Here's relevant part of the C++ standard, clause 8.5.3/5:
---- citation begin
If the initializer expression is an rvalue, with T2 a class type, and
"cv1 T1" is reference-compatible with "cv2 T2", the reference is bound
in one of the following ways (the choice is implementation-defined):
[...]
- A temporary of type "cv1 T2" [sic] is created, and a constructor is
called to copy the entire rvalue object into the temporary.
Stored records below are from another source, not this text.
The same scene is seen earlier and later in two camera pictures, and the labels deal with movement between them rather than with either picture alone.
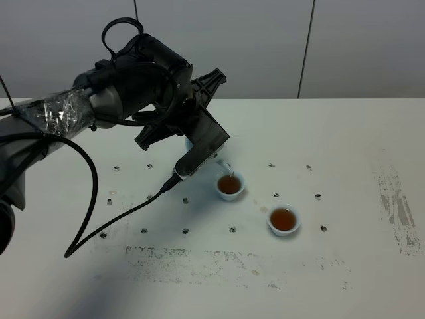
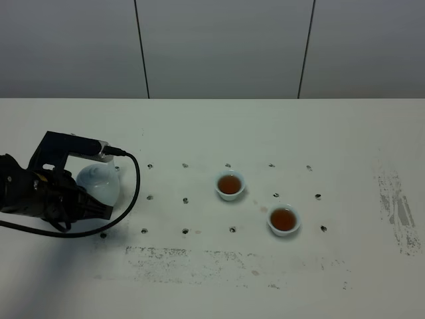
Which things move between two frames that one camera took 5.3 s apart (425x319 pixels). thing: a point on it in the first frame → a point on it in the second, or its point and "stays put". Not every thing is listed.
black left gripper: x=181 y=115 → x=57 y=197
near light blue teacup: x=283 y=219 stays put
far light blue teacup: x=230 y=187 stays put
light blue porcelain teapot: x=208 y=175 → x=101 y=180
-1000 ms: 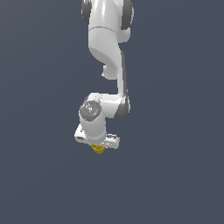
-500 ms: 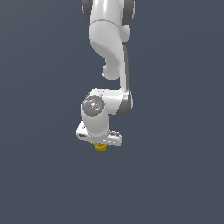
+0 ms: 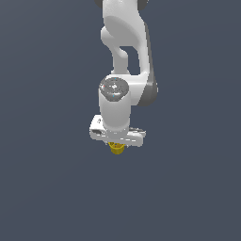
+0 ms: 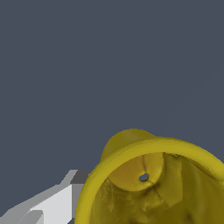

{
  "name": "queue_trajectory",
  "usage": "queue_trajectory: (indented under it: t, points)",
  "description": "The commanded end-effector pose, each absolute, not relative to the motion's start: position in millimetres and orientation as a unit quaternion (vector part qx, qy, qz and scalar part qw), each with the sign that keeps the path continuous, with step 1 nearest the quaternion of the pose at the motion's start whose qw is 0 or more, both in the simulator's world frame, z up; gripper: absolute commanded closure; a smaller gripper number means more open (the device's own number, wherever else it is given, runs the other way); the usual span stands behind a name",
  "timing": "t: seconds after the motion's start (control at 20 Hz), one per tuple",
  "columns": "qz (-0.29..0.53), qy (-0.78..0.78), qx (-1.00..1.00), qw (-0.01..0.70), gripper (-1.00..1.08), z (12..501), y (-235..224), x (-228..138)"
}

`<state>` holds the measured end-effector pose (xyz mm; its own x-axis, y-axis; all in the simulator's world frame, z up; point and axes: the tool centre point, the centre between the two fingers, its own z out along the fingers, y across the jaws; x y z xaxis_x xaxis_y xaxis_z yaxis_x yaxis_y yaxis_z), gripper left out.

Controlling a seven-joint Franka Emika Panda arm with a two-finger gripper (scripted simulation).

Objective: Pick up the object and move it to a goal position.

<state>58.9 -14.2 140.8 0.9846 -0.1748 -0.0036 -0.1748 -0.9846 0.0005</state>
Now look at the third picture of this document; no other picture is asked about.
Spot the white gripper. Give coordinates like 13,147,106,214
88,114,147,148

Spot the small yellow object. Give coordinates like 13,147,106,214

The
reference is bound to the temporary or to a sub-object within the
temporary.
The constructor that would be used to make the copy shall be callable
whether or not the copy is actually done.
---- citation end
Effectively rvalue of non-copyable class cannot be bound to const
reference.
|
The thing about rvalue's is they aren't like other object's,
int f() { return 0; }
f() return's an rvalue and on most platform's this rvalue will
be in a register, so to bind this to a int const & a copy *must*
be made.
This could apply to any type with a purely compiler generated
copy constructor, say both of:
struct A { int a, b; };
struct B : A { int c; };
Or, for sufficiently smart compilers, any type with a purely
compiler generated or inline (or templated) copy constructors.
Rob.
--
http://www.victim-prime.dsl.pipex.com/
[ See http://www.gotw.ca/resources/clcm.htm for info about ]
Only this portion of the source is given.